As an aside that does not offer any general lessons, it is kind of amusing that Kerlikowske cites Mexico's President, Felipe Calderón, as supporting US drug policy.  This is the guy whose country seems on the verge of becoming a failed state due to the gang wars created by current US drug policy, so there is kind of a Catch-22:  If he is crazy enough to support the policy, surely we should not trust his opinion.

Finally, you just cannot beat Kerlikowske's final paragraph as evidence that you should not trust anything this guy and this administration says about the subject:
It is, of course, tempting to opt for seemingly easy answers to the world’s drug problems. They appear intractable at times.
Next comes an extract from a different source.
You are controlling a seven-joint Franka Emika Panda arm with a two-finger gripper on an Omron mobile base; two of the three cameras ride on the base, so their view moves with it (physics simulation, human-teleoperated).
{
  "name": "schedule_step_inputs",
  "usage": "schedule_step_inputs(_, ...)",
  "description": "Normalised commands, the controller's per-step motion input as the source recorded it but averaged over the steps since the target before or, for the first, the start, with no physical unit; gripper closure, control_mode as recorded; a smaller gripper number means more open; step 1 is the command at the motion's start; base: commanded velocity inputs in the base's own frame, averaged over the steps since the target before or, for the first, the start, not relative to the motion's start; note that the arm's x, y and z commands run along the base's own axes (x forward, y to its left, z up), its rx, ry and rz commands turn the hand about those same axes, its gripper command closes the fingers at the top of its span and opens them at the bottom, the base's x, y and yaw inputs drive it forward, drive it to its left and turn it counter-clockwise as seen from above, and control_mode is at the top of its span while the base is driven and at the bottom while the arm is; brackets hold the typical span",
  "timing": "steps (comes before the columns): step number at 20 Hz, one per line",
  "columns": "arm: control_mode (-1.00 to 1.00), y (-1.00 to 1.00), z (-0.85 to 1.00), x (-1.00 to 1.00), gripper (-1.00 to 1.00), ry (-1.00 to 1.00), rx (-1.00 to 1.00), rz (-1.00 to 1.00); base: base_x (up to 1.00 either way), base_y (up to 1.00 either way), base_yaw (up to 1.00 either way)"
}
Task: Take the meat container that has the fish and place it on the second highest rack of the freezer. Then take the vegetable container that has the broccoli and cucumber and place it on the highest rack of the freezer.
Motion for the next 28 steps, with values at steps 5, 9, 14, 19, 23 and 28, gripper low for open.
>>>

But we have made real progress and the steps we take in the future must be rooted in science and evidence-based policies that will make our communities healthier and safer.
He makes the absurd claims that miserably failed policies must be best because the alternative seems easy (it really does not, but why would easy be bad?), he claims progress that does not exist, and makes an appeal to "evidence" while presenting no evidence that actually supports his case.  Asserting that a policy is informed by science and evidence (setting aside the misuse of "based") is not like declaring that a food is "gluten and soy free".  The latter is something that is a simple matter of fact that is best communicated by declaration.  But the former is something that can and should be demonstrated, not asserted, presenting what the science shows and how that is being used to pursue a preferred objective.  Absent that, the claim should inspire no more confidence than if he said the policy is the will of a deity.  A simple assertion that a policy is evidence/science based is bluff and bravado, a lot like someone's assertion that he's got game:  If he is telling you it is true rather than demonstrating it is true, it is probably not true.